Aunque nadie diga nada, en el otoño de 1941 no hubo caléndulas. Creímos entonces que si las caléndulas no habían crecido era debido a que Pecola iba a tener el bebé de su padre. Una ligera inspección y un punto menos de melancolía nos habrían demostrado que no fueron nuestras semillas las únicas que no germinaron: no lo hicieron las semillas de nadie. Ni tan siquiera los jardines que dan frente al lago tuvieron aquel año caléndulas. Pero tan profundo era nuestro interés por la salud y el alumbramiento sin problemas del bebé de Pecola que no podíamos pensar en otra cosa que nuestra propia magia: si plantábamos las semillas y proferíamos las palabras adecuadas, brotarían y todo marcharía bien.
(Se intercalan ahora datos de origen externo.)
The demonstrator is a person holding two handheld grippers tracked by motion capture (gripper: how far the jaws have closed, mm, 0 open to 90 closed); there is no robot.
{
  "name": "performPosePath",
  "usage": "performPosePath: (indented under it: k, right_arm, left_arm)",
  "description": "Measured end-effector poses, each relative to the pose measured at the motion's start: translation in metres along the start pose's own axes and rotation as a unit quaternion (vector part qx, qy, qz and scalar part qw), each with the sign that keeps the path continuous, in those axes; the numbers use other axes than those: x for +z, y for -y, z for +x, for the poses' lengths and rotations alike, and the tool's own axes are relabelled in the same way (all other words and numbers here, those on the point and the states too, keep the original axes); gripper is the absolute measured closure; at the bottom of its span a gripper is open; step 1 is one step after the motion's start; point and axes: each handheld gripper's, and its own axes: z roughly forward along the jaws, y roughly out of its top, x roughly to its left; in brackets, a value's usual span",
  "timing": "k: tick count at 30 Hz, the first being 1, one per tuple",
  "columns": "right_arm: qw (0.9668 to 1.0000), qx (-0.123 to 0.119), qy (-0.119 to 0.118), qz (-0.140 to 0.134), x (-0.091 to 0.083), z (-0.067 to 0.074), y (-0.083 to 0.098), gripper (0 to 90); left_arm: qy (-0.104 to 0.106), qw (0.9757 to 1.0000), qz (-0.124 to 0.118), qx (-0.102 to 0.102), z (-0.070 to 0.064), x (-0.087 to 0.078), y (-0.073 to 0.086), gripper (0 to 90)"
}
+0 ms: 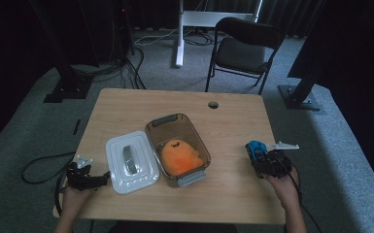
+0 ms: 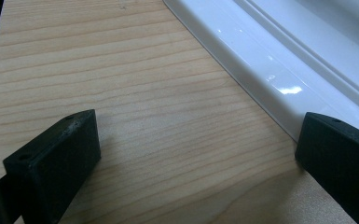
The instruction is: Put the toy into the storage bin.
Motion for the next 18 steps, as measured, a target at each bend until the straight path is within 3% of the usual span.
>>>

Transcurrió bastante tiempo antes de que mi hermana y yo admitiéramos que de nuestras semillas no iba a salir planta alguna. Una vez que lo reconocimos, sólo mitigamos nuestro sentimiento de culpa peleándonos y acusándonos mutuamente de lo que había pasado. Durante años yo creí que era mi hermana quien tenía razón: la culpa era mía. Había depositado las semillas en tierra a demasiada profundidad. A ninguna de las dos se nos ocurrió que la tierra misma pudo haber sido improductiva. Habíamos dejado caer nuestras semillas en nuestra parcelita de tierra negra exactamente igual que el padre de Pecola depositó su simiente en su propia parcela de tierra negra. Nuestra inocencia y nuestra fe no resultaron más productivas que su lascivia o su desesperación. Lo que está claro hoy es que de todos aquellos temores, esperanzas, lujuria, amor y pesadumbre, no queda nada con excepción de Pecola y de la tierra improductiva. Cholly Breedlove ha muerto; nuestra inocencia también. Las semillas se secaron y murieron; el bebé también.

En realidad nada más habría que decir, salvo por qué. Pero, dado que el porqué es difícil de manejar, será mejor refugiarse en el cómo.